Voir la mer (lit. 'See the Sea') is a 2011 French road comedy-drama film written and directed by Patrice Leconte, and starring Nicolas Giraud, Clément Sibony and Pauline Lefèvre. The film follows two young brothers (Giraud and Sibony) on a road trip across France to visit their ailing mother one summer who cross paths with a free-spirited young woman (Lefèvre). It was released in France on 4 May 2011 by Océan Films.

==Plot==
At a nightclub in Montbard, a young man, Nicolas, sets his sight on a young woman who is seemingly alone. Encouraged by an older man sitting next to him, Nicolas approaches her and asks her to dance. Before she can answer, the older man, revealed to be her boyfriend, demands that Nicolas apologise for bothering her. Nicolas refuses, believing he has done nothing wrong, which prompts the older man to punch him in the face.

The next day, Nicolas comes home to find the woman from the nightclub, Prudence, sitting outside his apartment. She reveals that she has left her controlling boyfriend Max, a salesman of costume jewellery, and asks to stay with Nicolas for a few days. When he explains that he is due to travel to Saint-Jean-de-Luz with his older brother Clément on their summer holidays to visit their ailing mother, Prudence asks to tag along, as she has never been to the sea.

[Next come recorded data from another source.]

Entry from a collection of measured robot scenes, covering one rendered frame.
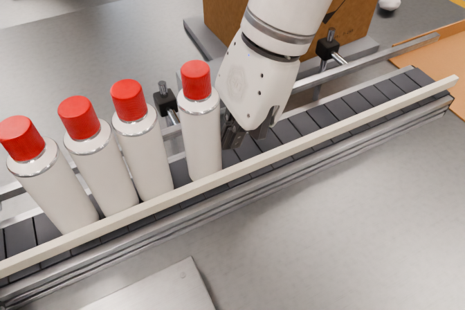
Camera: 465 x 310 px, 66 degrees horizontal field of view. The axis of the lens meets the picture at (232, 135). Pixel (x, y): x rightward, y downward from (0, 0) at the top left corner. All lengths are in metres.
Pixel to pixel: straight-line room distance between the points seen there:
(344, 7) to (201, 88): 0.46
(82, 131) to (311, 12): 0.26
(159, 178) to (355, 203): 0.31
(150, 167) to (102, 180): 0.06
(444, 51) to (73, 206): 0.83
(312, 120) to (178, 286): 0.35
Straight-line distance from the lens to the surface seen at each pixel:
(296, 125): 0.63
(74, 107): 0.39
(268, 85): 0.41
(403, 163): 0.70
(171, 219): 0.53
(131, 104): 0.39
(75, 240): 0.51
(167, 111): 0.54
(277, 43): 0.40
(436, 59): 0.94
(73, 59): 0.91
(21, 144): 0.40
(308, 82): 0.59
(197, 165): 0.50
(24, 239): 0.58
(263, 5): 0.39
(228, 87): 0.47
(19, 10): 1.15
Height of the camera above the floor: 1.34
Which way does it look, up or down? 50 degrees down
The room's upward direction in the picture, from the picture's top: straight up

On the morning of their departure, Clément is upset when Nicolas arrives with Prudence, as it was supposed to be just the two of them. While attempting to hitchhike, they are ambushed by Max, who drives by in his car and chases the trio into the nearby woods with a gun, determined to win Prudence back. The trio attempt to escape in Max's car, and when he approaches, they subdue him and steal his keys. As they drive away, Max fires at the car and shatters the rear glass. They leave the car behind, and Prudence uses Nicolas's cell phone to inform Max where to pick up his car, in which she leaves a ring that he had given her.

The trio board a bus to Dijon, where they pick up a second-hand motorhome for the rest of the trip. Stopping at a local supermarket, Nicolas and Clément go shopping for supplies while Prudence waits in the motorhome. The brothers then go to a jewellery store to buy Prudence a new ring to replace the one she gave back to Max, but when the clerk says that the salesman is coming by later, the two rush back to the motorhome. Just as Max arrives, the trio drive away unnoticed.

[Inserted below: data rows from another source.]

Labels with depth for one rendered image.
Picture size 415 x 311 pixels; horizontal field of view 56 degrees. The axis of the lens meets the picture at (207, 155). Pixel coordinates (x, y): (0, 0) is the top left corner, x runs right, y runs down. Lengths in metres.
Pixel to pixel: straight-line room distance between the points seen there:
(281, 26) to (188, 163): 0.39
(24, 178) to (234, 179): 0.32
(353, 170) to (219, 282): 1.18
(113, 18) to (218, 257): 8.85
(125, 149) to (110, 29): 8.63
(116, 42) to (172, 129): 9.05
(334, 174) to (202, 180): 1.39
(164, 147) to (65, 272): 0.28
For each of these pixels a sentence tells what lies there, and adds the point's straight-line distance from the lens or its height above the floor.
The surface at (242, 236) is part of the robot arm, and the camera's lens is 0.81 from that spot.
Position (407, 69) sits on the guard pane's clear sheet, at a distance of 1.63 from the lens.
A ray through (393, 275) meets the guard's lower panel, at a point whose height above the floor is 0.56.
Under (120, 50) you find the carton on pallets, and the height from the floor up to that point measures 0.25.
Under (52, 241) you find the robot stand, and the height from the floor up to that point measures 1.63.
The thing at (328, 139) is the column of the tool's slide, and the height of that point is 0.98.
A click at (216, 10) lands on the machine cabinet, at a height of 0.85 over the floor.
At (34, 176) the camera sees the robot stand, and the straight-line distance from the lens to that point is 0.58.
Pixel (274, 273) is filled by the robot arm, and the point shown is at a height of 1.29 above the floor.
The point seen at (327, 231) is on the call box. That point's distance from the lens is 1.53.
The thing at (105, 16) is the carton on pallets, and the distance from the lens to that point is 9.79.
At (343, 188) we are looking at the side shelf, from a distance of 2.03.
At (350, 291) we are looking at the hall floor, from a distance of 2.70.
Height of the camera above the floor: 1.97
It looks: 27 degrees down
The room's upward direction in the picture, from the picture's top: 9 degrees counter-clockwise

The next day, as they stop to swim in a lake, Prudence confesses that she likes both brothers and proposes a ménage à trois. Prudence and Nicolas then have sex in the nearby woods. Later, while Prudence and Clément are having sex, Max calls Nicolas asking about Prudence; Nicolas reveals that she is now in a relationship with both brothers and tells him to leave them alone. The trio continue their road trip, until one day, their motorhome is hit by steel barrels that were being transported by the driver ahead of them. While waiting for the motorhome to be repaired, Clément receives a call notifying him of his mother's death.

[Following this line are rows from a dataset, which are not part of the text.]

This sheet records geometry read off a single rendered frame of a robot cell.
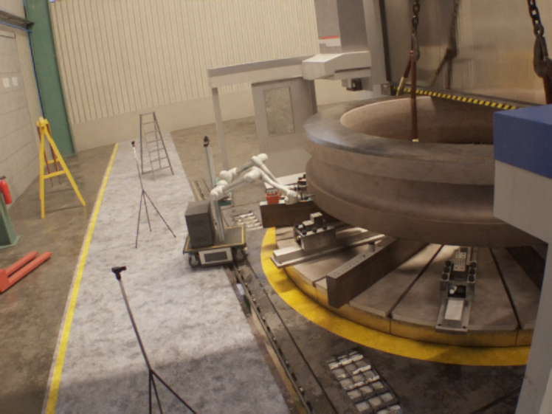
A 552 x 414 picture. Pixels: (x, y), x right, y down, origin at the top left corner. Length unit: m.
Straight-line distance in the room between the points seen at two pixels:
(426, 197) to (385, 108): 3.76
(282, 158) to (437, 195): 5.57
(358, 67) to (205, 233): 4.28
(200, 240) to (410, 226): 3.12
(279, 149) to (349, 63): 2.50
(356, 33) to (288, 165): 3.23
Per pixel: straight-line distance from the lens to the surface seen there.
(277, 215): 6.74
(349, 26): 8.65
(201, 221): 6.38
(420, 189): 4.69
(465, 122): 8.90
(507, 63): 7.10
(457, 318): 4.30
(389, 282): 5.14
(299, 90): 9.61
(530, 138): 1.49
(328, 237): 5.69
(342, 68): 8.47
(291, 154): 9.74
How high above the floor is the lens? 2.96
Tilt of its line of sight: 20 degrees down
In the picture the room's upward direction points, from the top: 7 degrees counter-clockwise

Arriving in Saint-Jean-de-Luz, Nicolas and Clément attend their mother's wake while Prudence dines at a pizzeria, where Max surprises her and joins her at the table, but she remains unfazed. The next day, after their mother's funeral, the brothers go to the beach with Prudence, who announces that she is staying in Saint-Jean-de-Luz, as she has landed a job as a waitress at the pizzeria. She tearfully kisses both men goodbye.

As Nicolas and Clément drive back to Montbard, a motorist driving by motions for them to stop. Prudence exits the car and puts on a song on a portable CD player while she and Nicolas share a slow dance on the roadside, since they could not dance together when they first met at the nightclub. She then crosses the highway, intending to hitchhike. A driver stops to pick her up, but as the brothers prepare to depart, she changes her mind and stays. Prudence stands on the opposite side of the highway while smiling at Nicolas and Clément, who are waiting for her to cross the road and reunite with them.

==Production==
The film was shot from 23 August to 1 September 2010 in the French cities of Biarritz, Ciboure and Saint-Jean-de-Luz. Filming also took place in Nevers and Dijon.